TASK OBJECTIVE →
From the top of the records below, return each line exactly, ending with the line that contains "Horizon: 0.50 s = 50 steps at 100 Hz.".

(MATERIALS PROVIDED begins)

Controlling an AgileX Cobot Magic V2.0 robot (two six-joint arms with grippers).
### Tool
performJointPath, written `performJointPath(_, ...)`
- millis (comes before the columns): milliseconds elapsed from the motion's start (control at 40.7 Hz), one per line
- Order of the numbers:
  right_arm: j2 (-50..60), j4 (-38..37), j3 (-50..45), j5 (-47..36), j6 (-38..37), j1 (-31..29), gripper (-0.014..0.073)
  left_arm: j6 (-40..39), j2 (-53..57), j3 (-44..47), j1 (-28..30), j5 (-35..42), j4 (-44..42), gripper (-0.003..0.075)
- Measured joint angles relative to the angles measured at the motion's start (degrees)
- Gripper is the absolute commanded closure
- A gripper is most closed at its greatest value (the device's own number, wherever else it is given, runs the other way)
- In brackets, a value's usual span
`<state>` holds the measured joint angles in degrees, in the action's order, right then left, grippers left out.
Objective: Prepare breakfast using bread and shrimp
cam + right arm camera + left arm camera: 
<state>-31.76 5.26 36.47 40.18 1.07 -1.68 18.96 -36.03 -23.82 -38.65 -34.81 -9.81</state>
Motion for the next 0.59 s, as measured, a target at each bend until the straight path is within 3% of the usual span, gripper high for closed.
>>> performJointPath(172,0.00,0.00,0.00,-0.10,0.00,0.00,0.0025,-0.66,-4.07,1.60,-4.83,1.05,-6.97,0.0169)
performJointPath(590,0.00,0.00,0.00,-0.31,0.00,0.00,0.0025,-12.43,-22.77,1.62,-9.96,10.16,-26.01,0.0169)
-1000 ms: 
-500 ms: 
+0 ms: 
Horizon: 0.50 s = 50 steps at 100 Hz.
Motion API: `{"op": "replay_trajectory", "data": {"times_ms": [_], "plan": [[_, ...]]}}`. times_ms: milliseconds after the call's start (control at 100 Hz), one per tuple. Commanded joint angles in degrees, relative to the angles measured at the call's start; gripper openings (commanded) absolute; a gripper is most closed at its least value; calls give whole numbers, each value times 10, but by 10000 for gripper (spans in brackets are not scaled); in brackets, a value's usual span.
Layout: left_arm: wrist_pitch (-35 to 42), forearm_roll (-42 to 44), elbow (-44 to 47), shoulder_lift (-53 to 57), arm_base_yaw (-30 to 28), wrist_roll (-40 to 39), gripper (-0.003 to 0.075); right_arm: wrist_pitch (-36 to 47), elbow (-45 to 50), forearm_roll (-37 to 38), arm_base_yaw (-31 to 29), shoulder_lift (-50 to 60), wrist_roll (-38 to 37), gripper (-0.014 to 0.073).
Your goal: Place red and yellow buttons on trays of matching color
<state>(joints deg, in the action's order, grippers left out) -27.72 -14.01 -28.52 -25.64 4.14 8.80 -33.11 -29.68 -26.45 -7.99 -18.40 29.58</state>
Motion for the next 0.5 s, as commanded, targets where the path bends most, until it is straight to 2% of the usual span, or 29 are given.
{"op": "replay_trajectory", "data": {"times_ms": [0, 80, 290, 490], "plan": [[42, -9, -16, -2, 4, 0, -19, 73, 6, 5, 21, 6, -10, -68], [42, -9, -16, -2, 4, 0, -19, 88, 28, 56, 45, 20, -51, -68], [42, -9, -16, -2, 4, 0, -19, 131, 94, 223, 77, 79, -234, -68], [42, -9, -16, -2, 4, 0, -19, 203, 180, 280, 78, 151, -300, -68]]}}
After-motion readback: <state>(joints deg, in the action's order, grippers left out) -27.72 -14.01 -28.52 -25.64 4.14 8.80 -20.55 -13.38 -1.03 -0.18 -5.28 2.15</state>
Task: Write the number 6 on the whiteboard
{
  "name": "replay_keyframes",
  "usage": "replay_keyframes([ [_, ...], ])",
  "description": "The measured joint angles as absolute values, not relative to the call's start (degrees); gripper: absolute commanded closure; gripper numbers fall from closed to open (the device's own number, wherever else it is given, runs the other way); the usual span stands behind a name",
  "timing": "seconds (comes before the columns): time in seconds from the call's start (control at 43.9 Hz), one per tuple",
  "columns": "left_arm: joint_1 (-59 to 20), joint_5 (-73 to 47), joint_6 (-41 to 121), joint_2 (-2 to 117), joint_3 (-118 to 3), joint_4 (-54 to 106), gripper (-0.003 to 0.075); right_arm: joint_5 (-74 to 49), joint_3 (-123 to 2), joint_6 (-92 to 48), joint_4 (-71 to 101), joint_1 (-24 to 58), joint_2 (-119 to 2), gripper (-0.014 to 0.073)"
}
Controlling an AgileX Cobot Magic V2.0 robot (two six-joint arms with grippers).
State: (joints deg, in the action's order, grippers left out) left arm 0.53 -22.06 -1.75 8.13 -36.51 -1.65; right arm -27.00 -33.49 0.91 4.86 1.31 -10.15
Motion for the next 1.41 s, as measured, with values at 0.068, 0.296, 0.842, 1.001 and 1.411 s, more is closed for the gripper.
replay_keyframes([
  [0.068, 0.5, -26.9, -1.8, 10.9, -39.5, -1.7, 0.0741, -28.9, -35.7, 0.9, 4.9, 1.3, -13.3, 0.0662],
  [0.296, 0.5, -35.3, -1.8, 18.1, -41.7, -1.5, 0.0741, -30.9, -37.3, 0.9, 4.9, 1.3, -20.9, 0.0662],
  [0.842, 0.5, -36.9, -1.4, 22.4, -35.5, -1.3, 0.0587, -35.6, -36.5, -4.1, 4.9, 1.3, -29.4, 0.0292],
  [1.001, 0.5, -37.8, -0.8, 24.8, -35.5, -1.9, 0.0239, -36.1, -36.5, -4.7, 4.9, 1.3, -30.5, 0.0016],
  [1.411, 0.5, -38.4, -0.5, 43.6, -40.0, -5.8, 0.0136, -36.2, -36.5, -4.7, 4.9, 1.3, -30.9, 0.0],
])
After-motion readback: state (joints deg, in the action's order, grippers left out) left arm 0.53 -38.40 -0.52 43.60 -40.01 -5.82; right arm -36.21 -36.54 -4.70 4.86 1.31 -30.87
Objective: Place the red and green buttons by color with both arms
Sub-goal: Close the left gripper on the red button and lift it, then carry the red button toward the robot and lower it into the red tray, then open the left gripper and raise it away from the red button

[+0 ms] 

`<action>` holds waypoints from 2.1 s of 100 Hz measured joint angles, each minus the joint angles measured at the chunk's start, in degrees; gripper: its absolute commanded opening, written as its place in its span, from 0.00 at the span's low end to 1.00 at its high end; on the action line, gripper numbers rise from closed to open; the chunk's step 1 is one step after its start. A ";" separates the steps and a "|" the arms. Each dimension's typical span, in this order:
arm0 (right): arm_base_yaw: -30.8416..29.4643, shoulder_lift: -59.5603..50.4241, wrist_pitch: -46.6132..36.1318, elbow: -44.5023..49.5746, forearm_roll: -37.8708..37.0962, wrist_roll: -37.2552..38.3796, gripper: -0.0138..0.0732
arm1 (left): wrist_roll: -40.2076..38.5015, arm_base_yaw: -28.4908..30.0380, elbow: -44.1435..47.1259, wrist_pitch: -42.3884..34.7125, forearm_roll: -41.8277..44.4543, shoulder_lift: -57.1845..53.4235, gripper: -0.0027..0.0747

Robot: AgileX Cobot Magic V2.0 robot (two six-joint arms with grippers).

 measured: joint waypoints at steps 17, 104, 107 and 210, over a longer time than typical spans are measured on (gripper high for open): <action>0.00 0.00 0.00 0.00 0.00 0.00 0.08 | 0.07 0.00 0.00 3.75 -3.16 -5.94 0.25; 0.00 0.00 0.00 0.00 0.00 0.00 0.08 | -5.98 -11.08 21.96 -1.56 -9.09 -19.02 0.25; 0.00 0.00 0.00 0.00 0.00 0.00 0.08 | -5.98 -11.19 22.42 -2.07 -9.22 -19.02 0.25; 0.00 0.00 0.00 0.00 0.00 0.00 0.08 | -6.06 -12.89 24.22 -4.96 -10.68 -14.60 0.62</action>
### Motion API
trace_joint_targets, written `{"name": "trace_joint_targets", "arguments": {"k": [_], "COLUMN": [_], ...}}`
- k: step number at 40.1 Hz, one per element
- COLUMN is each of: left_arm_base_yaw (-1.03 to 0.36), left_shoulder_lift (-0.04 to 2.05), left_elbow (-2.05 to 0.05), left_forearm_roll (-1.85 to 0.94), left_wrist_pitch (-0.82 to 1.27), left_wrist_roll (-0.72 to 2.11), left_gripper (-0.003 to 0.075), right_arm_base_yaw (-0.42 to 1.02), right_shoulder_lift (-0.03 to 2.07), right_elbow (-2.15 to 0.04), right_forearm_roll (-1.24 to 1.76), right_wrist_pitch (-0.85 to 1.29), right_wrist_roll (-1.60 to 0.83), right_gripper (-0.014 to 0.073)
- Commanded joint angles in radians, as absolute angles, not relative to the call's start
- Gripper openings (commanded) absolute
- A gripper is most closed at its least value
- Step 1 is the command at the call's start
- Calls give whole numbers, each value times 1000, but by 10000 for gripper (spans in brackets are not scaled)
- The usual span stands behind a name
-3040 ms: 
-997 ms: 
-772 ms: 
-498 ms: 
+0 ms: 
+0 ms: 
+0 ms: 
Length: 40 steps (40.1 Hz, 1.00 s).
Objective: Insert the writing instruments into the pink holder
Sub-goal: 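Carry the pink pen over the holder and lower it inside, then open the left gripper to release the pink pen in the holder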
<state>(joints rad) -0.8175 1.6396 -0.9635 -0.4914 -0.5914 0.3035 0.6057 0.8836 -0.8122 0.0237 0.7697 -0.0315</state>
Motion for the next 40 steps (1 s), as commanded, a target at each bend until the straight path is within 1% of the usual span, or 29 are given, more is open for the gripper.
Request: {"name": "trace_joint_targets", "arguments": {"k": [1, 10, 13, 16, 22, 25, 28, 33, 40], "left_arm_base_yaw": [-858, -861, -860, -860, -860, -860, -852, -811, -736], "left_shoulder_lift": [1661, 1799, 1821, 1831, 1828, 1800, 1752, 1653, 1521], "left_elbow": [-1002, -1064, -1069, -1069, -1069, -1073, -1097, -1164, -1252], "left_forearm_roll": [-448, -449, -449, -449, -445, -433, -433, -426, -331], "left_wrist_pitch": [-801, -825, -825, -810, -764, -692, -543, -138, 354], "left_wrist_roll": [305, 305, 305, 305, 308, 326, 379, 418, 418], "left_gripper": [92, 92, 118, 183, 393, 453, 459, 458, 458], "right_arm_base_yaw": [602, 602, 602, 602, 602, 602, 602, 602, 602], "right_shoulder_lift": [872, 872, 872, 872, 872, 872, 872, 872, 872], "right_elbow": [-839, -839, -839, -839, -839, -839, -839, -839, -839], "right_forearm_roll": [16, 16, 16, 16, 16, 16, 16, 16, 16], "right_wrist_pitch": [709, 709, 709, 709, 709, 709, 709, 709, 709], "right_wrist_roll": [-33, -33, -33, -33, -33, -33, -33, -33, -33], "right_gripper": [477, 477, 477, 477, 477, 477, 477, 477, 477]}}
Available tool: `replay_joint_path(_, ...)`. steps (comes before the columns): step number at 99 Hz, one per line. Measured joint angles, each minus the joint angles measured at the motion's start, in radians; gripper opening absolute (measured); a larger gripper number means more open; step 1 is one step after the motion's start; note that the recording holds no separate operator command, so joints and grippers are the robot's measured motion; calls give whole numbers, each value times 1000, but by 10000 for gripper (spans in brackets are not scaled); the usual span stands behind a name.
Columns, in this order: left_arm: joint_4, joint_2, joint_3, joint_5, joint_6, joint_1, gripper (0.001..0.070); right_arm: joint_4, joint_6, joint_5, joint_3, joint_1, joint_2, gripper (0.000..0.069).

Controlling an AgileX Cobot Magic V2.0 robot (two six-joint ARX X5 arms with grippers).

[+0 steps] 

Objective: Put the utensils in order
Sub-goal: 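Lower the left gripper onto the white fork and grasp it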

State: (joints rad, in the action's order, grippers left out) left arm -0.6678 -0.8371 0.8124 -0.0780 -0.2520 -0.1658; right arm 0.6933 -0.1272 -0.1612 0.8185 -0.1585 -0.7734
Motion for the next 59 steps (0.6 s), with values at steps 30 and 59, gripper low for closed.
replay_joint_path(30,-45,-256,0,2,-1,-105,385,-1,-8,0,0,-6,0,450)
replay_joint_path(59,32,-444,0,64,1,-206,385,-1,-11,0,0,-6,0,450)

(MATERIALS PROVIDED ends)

ANSWER TO THE PROBLEM →
Controlling an AgileX Cobot Magic V2.0 robot (two six-joint arms with grippers).
### Tool
performJointPath, written `performJointPath(_, ...)`
- millis (comes before the columns): milliseconds elapsed from the motion's start (control at 40.7 Hz), one per line
- Order of the numbers:
  right_arm: j2 (-50..60), j4 (-38..37), j3 (-50..45), j5 (-47..36), j6 (-38..37), j1 (-31..29), gripper (-0.014..0.073)
  left_arm: j6 (-40..39), j2 (-53..57), j3 (-44..47), j1 (-28..30), j5 (-35..42), j4 (-44..42), gripper (-0.003..0.075)
- Measured joint angles relative to the angles measured at the motion's start (degrees)
- Gripper is the absolute commanded closure
- A gripper is most closed at its greatest value (the device's own number, wherever else it is given, runs the other way)
- In brackets, a value's usual span
`<state>` holds the measured joint angles in degrees, in the action's order, right then left, grippers left out.
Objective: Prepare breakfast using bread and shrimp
cam + right arm camera + left arm camera: 
<state>-31.76 5.26 36.47 40.18 1.07 -1.68 18.96 -36.03 -23.82 -38.65 -34.81 -9.81</state>
Motion for the next 0.59 s, as measured, a target at each bend until the straight path is within 3% of the usual span, gripper high for closed.
>>> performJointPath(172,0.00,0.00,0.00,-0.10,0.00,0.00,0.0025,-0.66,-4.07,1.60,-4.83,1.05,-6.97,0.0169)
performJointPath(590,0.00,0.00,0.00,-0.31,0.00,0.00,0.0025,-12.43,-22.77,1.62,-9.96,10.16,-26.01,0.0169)
-1000 ms: 
-500 ms: 
+0 ms: 
Horizon: 0.50 s = 50 steps at 100 Hz.

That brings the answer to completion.